Quando la parola, invece, la prende un medico, parla così: «Per tutti noi, in quanto medici, è doloroso restare a guardare il diffondersi di questa terrificante malattia senza poter far nulla per fermarla». Quando la parola la prende chi è stato toccato dalla malasorte, chi ha perso qualcuno, parla così: «Perché allora è morto? Dove sta la giustizia? (…) Fai solo la cosa giusta, la cosa giusta e la cosa giusta e la cosa giusta. Mille volte la cosa giusta. Cerchi di essere oculato, di essere ragionevole, di essere premuroso. E poi succede questo?

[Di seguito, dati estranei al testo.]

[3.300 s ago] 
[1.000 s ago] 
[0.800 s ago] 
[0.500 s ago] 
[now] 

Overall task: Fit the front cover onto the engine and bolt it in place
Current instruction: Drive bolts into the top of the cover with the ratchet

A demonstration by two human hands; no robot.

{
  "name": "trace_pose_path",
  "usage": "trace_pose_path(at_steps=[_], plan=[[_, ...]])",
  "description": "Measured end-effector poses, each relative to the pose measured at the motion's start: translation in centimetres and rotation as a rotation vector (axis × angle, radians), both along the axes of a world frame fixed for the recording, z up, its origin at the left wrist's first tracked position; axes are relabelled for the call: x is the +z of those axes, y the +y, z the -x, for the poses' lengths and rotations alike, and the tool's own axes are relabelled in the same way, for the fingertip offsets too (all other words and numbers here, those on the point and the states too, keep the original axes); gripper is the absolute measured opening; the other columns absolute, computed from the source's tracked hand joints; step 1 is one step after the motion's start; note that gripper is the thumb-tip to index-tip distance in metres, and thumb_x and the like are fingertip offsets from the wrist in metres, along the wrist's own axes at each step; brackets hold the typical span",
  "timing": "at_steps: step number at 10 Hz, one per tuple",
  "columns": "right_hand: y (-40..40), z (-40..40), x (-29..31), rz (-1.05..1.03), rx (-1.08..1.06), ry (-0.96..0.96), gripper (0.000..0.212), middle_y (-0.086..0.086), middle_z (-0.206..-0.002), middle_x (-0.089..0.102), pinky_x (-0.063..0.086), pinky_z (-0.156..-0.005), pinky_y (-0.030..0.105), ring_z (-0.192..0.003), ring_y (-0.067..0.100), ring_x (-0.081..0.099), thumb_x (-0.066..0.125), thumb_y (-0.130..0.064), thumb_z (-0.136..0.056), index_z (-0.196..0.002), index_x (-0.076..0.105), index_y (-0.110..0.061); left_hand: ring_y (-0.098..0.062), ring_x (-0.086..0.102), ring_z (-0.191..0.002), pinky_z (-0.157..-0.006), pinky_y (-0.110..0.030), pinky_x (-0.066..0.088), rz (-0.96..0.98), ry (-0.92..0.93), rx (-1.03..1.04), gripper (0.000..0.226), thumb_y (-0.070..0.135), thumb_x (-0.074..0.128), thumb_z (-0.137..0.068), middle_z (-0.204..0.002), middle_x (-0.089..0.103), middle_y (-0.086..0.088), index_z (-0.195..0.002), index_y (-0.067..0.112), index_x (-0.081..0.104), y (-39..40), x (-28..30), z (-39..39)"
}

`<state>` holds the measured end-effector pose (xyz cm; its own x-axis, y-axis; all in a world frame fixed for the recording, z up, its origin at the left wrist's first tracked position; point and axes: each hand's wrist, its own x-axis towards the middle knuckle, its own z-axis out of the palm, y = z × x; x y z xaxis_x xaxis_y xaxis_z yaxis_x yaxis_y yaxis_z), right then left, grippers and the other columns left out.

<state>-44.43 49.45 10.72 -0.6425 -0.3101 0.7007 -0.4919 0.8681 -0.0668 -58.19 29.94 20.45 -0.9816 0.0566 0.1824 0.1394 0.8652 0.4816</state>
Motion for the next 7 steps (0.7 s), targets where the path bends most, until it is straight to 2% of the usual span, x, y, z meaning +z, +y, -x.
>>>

Qual è allora il senso della vita?».
Una grande opera di letteratura può permettersi di far risuonare una domanda così, una domanda imponente e imbarazzante. Roth si dispone a osservare l’epidemia e i suoi effetti devastanti – sanitari, sociali – con un occhio lucido, disincantato. Spietato e pietoso insieme. C’è l’ottusità, la grettezza. C’è la gente spaventata («Sono atterriti, perciò si preoccupano di qualunque cosa»). Ma c’è anche la forza d’animo, lo slancio di chi non vuole arrendersi. La rabbia di fronte all’indecisione di chi amministra: «Quand’è che qualcuno deciderà qualcosa!». C’è il lutto insopportabile e c’è il mondo che, comunque, continua a girare. I desideri altrui che non si spengono: «Che differenza fa per le loro famiglie? Abbracciarsi, baciarsi e ballare come adolescenti malati d’amore ignari di tutto… serve qualcosa a qualcuno?».

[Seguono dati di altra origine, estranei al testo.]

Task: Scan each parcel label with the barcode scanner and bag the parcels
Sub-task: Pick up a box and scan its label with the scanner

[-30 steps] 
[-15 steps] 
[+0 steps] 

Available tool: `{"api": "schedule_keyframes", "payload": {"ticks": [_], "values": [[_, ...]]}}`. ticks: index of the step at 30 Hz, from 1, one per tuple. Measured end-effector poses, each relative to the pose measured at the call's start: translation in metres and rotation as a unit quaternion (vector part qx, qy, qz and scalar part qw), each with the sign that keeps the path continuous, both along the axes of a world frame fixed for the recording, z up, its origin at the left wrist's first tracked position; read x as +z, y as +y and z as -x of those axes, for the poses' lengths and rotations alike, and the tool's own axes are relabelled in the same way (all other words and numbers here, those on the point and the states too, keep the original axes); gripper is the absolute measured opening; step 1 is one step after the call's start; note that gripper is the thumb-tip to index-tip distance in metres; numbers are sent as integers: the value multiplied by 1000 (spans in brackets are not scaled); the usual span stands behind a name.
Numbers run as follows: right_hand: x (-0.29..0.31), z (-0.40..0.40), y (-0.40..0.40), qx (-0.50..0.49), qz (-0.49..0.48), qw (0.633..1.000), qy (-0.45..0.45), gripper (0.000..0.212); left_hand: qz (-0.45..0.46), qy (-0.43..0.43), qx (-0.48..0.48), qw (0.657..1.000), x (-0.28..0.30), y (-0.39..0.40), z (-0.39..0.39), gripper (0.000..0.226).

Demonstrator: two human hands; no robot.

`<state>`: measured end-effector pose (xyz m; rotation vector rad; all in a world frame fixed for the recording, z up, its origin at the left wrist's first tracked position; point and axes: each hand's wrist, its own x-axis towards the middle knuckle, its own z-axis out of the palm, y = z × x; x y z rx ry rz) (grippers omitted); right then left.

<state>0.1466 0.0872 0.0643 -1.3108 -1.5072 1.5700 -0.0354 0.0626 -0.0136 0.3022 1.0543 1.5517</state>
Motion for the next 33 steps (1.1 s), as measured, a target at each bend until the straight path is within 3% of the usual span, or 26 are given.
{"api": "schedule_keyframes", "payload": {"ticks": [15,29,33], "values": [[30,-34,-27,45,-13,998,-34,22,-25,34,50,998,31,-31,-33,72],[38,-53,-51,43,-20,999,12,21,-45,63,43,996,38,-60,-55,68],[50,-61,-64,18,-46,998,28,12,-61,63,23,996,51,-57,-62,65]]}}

Bucky – il ragazzo che non si dà pace di fronte alle vittime, perlopiù bambini, di fronte alla città che chiude tutto e si chiude – vuole trovare una ragione a questa assurda nemesi, a questa condanna senza colpa. Si rivolta contro Dio, non accetta l’idea di perdonare: «Come poteva esserci il perdono – per non parlare degli alleluia – di fronte a una tale folle crudeltà?». Il padre della sua ragazza lo incoraggia; gli dice che ha dimostrato equanimità, competenza, e questo è molto. «Bucky, ora sei scosso da quel che sta succedendo, ma anche agli uomini forti viene la tremarella. Devi capire che anche molti di noi sono scossi, nonostante siamo più vecchi e più ferrati di te in fatto di infermità».

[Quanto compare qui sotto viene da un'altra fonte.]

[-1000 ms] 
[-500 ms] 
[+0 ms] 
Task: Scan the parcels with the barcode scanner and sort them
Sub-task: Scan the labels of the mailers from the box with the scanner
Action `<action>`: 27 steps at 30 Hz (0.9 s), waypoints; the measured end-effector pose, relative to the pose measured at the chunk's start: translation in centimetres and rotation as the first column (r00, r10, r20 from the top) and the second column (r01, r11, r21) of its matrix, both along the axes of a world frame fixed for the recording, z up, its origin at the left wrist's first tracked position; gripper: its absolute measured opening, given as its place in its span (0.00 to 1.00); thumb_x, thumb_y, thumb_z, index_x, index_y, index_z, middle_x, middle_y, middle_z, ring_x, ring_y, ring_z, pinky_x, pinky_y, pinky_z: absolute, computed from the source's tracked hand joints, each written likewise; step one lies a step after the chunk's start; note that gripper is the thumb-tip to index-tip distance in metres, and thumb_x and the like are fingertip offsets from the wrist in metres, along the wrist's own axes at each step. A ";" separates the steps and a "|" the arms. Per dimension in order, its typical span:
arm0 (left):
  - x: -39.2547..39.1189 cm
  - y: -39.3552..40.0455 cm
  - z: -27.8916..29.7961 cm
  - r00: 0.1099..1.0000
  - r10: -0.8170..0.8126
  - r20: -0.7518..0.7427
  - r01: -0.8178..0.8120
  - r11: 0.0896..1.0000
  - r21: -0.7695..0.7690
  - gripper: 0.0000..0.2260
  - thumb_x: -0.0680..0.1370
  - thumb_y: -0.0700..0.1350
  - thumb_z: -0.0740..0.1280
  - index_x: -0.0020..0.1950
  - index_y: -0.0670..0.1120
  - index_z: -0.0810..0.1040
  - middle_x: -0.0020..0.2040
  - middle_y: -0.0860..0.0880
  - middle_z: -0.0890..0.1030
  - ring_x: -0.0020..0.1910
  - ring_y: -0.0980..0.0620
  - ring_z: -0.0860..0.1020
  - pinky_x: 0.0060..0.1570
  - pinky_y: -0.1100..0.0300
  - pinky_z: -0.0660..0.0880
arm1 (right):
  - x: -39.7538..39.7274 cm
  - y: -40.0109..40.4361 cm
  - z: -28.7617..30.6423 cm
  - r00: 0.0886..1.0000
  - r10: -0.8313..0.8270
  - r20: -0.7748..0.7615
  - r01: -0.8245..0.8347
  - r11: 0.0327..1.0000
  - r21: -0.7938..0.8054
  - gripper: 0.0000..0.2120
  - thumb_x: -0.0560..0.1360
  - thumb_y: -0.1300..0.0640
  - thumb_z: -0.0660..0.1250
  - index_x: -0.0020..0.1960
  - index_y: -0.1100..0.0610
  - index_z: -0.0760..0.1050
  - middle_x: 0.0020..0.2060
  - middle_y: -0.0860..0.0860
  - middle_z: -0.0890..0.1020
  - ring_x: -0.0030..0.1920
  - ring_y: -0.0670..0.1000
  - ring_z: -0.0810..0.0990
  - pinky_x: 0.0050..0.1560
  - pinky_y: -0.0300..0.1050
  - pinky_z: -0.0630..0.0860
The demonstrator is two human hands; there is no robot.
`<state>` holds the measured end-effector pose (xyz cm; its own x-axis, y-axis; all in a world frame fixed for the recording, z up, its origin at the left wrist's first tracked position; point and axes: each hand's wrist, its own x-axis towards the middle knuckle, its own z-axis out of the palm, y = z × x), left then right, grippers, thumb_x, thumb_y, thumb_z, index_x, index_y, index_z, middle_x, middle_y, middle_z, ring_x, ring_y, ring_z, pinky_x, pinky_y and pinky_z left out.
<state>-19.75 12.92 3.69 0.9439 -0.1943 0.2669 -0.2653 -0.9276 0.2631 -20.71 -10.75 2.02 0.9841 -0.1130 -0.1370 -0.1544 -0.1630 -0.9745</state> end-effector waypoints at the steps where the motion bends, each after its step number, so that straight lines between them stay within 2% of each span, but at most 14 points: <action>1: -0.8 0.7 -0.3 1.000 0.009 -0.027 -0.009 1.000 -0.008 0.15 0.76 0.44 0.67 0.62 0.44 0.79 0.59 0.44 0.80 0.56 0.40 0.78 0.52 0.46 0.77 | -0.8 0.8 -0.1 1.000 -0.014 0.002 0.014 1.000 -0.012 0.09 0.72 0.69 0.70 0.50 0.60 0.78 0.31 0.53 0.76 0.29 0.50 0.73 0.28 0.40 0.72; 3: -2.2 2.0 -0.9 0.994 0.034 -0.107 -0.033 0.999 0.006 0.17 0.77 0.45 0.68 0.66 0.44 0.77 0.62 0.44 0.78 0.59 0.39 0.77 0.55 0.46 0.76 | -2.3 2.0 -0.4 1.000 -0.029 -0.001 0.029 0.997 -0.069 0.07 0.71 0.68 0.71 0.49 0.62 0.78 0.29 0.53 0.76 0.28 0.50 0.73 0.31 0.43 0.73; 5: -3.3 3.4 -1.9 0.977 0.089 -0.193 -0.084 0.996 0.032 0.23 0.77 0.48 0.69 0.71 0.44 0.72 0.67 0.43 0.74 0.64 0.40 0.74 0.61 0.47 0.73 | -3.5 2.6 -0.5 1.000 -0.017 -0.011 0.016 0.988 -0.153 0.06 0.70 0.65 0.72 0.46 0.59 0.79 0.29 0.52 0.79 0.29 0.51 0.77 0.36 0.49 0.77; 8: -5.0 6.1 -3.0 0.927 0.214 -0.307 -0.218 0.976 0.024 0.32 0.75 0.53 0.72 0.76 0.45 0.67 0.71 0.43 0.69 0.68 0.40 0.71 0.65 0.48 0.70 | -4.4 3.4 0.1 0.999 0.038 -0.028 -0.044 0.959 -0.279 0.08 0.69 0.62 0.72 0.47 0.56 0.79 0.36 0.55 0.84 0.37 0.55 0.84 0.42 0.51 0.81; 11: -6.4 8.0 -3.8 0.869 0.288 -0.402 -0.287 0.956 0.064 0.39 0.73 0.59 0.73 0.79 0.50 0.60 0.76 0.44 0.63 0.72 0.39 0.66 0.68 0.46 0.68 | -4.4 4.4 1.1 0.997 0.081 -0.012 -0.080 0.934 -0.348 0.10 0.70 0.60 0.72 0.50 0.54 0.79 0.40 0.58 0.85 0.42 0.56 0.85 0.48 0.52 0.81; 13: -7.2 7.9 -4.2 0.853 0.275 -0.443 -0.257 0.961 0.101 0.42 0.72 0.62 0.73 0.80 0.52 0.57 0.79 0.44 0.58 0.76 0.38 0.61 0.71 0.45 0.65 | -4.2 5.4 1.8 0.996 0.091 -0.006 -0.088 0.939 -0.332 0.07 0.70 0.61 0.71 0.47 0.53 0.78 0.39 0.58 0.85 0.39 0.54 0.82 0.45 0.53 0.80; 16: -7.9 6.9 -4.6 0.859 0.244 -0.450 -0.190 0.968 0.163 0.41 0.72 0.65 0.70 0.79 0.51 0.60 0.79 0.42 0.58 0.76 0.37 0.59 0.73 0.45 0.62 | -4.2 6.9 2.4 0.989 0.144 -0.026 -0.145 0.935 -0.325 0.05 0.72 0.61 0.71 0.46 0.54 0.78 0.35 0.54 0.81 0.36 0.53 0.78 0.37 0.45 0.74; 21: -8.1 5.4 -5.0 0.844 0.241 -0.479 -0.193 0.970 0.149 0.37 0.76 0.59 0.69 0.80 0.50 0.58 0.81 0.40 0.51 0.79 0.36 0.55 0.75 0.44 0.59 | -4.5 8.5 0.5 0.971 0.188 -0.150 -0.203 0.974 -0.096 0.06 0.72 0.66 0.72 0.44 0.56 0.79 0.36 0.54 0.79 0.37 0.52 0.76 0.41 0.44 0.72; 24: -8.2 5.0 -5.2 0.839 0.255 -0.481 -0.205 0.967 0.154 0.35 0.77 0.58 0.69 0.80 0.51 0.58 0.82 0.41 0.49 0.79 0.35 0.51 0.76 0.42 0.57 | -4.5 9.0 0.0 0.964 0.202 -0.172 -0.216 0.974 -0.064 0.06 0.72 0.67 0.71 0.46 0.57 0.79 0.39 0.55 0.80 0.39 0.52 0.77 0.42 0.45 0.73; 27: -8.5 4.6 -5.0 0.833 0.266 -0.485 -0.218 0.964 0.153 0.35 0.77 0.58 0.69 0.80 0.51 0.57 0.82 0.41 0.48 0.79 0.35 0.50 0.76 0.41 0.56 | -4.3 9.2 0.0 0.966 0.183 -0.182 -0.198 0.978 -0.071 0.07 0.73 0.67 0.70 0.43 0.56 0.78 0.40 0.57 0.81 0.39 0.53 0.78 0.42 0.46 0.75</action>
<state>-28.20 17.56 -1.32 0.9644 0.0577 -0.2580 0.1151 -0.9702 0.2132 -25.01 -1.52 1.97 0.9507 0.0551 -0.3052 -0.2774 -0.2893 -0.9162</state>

Vuole trovare una necessità a quanto accaduto. Vuole trovare il suo ruolo, il ruolo giusto, anche se sa di non poter fare molto. «Non è questione di fare» conclude. «È questione di esserci!».
Nemesi consola nell’unico modo in cui la letteratura autentica può consolare: non consolando. Costringendo il lettore a guardare alla realtà senza che sia edulcorata, offuscata, attenuata la sua insensatezza. Puoi, come Bucky, piangere di disperazione e di nostalgia – per la tua vita com’era: la luce prodiga di luglio che si stende densa sopra ogni cosa, la polpa di una pesca; una serata trascorsa a ballare con una ragazza I’ll be seeing you con la voce di Billie Holiday. Puoi sentirti impotente. Puoi cercare impetuosamente una ragione a ciò che non ha ragione, cercare una necessità per qualcosa di «insensato, contingente, incongruo e tragico». Devi accettare di non trovarla. Devi accettare quei quattro aggettivi – esatti – che solo un grande scrittore è capace di individuare. Insensato. Contingente. Incongruo. Tragico.